Needless to say, one month later, (1/25/10) “Bo”, my little wild and crazy stray saw me at the local humane society and adopted me immediately.
Mazey, my matriarch Golden rescue girl, had survived Jesse, Eli and Bo. Her life – before coming to me -- had been one of the toughest having been tossed in and out of high kill shelters and finally the rescue where we were brought together four years ago. Our road was a long one but she took to life indoors immediately. Her social skills never fully developed however and she sadly never learned to play with toys. Heaven to her was a soft bed, quiet, naps, food, water and treats and a nightly massage. Mazey’s old hips – like so many big dogs -- finally gave out after years of deterioration and arthritis. When the pain would no longer allow her to stand or take a few steps without falling last week I had to give my sweet girl the two things I could -- dignity and peace.
There is a huge void without Jesse, Eli and Mazey and there always will be, just as there is a void left by my Keetie and Candy (former Golden sweethearts). But, I also know there are so many animals in need of a loving home that the longer I wait to recover from my loss the shorter their chances are of finding a home.

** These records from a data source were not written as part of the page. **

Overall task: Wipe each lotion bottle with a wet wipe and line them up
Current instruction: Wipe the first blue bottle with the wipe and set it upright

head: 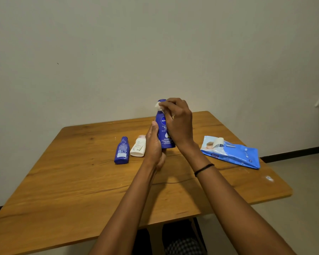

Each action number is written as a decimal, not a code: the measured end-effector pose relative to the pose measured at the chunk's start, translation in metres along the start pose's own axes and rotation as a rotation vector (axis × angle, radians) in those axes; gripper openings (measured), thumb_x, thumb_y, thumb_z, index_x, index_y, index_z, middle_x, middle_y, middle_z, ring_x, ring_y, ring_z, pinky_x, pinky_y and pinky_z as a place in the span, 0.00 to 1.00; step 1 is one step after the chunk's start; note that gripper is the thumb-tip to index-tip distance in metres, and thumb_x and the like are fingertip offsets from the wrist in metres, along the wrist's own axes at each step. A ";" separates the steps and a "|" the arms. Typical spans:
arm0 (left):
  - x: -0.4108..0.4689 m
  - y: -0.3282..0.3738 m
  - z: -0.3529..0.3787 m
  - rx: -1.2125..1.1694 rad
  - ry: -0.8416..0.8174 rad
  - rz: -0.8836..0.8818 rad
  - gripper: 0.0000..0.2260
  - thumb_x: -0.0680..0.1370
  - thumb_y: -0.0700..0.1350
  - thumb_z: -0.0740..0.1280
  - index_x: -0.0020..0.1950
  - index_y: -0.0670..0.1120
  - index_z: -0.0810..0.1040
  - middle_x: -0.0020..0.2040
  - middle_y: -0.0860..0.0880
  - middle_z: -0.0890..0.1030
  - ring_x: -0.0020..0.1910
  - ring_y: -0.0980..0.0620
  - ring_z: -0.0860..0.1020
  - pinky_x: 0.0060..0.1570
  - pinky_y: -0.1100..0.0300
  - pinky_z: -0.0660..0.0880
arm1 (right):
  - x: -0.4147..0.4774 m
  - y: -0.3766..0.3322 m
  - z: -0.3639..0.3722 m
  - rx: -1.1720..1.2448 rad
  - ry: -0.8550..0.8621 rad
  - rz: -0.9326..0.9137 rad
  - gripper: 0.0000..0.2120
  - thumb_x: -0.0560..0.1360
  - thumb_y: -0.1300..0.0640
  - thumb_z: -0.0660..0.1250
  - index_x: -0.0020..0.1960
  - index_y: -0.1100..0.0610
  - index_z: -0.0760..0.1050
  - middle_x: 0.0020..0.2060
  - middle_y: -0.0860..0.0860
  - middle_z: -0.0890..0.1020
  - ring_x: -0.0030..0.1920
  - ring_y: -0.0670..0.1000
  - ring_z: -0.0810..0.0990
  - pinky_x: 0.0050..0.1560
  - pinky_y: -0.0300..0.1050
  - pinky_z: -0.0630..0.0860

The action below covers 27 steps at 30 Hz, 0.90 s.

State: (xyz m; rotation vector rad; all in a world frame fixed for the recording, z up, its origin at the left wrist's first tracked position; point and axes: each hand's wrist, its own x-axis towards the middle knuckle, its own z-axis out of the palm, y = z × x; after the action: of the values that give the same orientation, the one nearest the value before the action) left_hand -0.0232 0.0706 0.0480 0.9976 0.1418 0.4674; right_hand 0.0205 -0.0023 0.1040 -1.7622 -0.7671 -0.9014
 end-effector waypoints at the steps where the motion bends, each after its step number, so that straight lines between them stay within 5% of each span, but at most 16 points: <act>1: 0.000 0.002 0.000 -0.016 0.001 0.003 0.18 0.85 0.53 0.57 0.69 0.44 0.72 0.54 0.45 0.83 0.49 0.52 0.84 0.46 0.56 0.82 | -0.003 0.000 0.000 -0.001 -0.005 -0.002 0.11 0.74 0.58 0.72 0.56 0.60 0.80 0.51 0.54 0.81 0.51 0.47 0.78 0.49 0.35 0.75; 6: 0.000 0.012 -0.004 -0.168 0.024 -0.011 0.26 0.82 0.54 0.60 0.74 0.40 0.68 0.61 0.39 0.79 0.57 0.46 0.80 0.56 0.51 0.78 | -0.052 0.002 -0.002 -0.034 -0.098 -0.029 0.16 0.73 0.59 0.73 0.59 0.62 0.78 0.54 0.57 0.80 0.57 0.50 0.77 0.52 0.33 0.72; 13: 0.004 0.014 -0.014 -0.196 0.016 -0.040 0.31 0.79 0.57 0.62 0.75 0.40 0.65 0.58 0.39 0.79 0.47 0.47 0.82 0.43 0.55 0.82 | -0.106 0.004 -0.009 0.017 -0.175 -0.021 0.18 0.75 0.54 0.66 0.63 0.59 0.76 0.59 0.56 0.78 0.65 0.44 0.67 0.55 0.38 0.74; 20: 0.000 0.007 -0.007 -0.194 0.007 -0.052 0.24 0.83 0.54 0.59 0.73 0.40 0.69 0.58 0.41 0.81 0.53 0.49 0.82 0.49 0.54 0.81 | -0.045 0.004 -0.005 0.025 -0.043 0.044 0.15 0.72 0.60 0.74 0.57 0.61 0.80 0.52 0.56 0.82 0.53 0.51 0.80 0.50 0.33 0.73; 27: -0.002 0.010 -0.004 -0.136 0.049 -0.046 0.22 0.84 0.54 0.58 0.73 0.42 0.70 0.55 0.44 0.82 0.50 0.51 0.83 0.50 0.53 0.82 | -0.018 0.002 -0.001 0.137 -0.032 0.111 0.15 0.74 0.55 0.73 0.57 0.61 0.81 0.53 0.54 0.83 0.49 0.47 0.82 0.48 0.36 0.79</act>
State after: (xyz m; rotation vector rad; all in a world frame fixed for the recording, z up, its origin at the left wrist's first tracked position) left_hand -0.0292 0.0774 0.0544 0.8483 0.1742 0.4533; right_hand 0.0128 -0.0059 0.0882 -1.6845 -0.7270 -0.7313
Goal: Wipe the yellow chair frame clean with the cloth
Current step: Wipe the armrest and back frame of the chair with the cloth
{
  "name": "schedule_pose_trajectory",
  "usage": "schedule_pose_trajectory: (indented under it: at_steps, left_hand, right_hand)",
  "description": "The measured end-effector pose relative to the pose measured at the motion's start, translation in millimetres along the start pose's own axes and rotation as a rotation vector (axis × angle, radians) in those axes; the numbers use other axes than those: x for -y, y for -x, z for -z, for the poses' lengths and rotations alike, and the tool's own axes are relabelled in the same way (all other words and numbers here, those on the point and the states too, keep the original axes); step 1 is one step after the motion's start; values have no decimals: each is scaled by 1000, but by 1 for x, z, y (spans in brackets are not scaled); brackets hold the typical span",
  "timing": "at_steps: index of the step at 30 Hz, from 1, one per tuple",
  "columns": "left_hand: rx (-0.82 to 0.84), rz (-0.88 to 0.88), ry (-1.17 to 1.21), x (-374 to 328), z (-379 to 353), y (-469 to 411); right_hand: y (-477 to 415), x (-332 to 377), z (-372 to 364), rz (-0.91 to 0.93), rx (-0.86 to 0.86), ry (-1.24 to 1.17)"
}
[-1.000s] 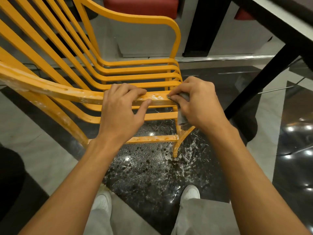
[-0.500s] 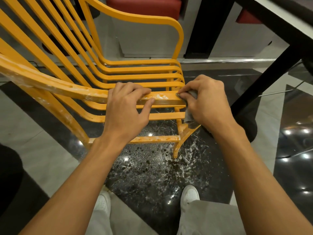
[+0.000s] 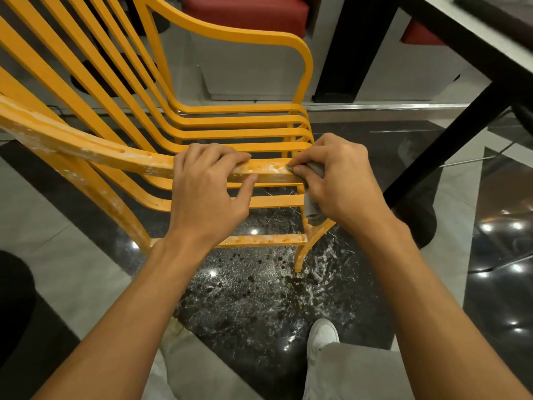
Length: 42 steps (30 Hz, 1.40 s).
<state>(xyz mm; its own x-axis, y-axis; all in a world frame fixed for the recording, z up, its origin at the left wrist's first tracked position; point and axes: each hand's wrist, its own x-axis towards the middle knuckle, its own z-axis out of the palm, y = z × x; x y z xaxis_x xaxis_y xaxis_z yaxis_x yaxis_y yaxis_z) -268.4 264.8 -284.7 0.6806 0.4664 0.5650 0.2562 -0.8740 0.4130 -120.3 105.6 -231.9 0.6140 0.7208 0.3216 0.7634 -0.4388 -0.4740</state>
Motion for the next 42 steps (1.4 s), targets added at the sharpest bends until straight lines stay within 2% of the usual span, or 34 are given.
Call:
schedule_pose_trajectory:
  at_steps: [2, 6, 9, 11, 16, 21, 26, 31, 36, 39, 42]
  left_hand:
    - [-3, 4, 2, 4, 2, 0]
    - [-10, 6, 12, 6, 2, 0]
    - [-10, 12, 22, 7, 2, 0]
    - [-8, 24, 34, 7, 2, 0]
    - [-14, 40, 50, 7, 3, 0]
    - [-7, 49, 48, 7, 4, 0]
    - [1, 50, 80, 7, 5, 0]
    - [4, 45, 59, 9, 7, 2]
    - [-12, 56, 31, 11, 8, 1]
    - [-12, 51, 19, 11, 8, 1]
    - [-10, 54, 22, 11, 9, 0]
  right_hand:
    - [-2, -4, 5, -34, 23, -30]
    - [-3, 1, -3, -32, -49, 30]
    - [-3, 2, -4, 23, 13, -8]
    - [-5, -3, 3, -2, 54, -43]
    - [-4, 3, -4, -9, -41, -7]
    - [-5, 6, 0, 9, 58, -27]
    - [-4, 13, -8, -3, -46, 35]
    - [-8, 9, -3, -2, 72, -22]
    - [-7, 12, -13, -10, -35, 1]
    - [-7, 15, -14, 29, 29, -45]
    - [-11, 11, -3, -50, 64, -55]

That brings us to present.
I was going to tell you about “Blog Paws 2010” - the absolutely incredible, first-ever conference I attended for pet bloggers this past weekend in Columbus, Ohio. However, I can’t do that for a day or so. Why? Because of Oakley.
Oakley is the 2-year-old Golden Retriever who was in dire need of a home because he was no longer of use to a local breeder. He spent his entire life in a cement kennel waiting to grow into a breeding machine. When the breeder recently realized he was “too big” to breed with her smaller females (they could produce puppies too large for the females to safely deliver) he became “no longer needed”. The breeder had the foresight to look after the safety of her females and to also have Oakley neutered. Unfortunately Oakley was no longer going to be helping to produce any money and needed ‘to go’. I knew I would always have a house full of rescue dogs. (I couldn’t imagine my life without them) but I just never thought I could commit to taking on a kenneled dog that was never house-trained.
It’s going to be a long, trying process. Oakley has never known human love. His only interaction has been that of his kennel-mates. He was never in a house. Steps were foreign to him as was/is attention. And, he is not housebroken. He is extremely confused with his new surroundings and appears to look just like a completely depressed person does. He cowers at my every uncertain move or when approached -- just his way of deflecting what appears to him to be human aggression, but none-the-less so sad to see. Despite his incredibly enormous size, his demeanor is as gentle as he is huge.
We have a lot of work ahead of us. Time is key and we’ll need a lot of it.
I will keep you posted on our daily-weekly progress and invite you to tell me your stories and successful tips for housebreaking and introducing an unsocialized dog into your family pack.
From this point in the road I cannot see the bright light but I know it will be there when we reach the peak. There is an incredibly wonderful dog inside that mass of red fur. The end result will be more than worth the work cut out for both of us. Wish us luck.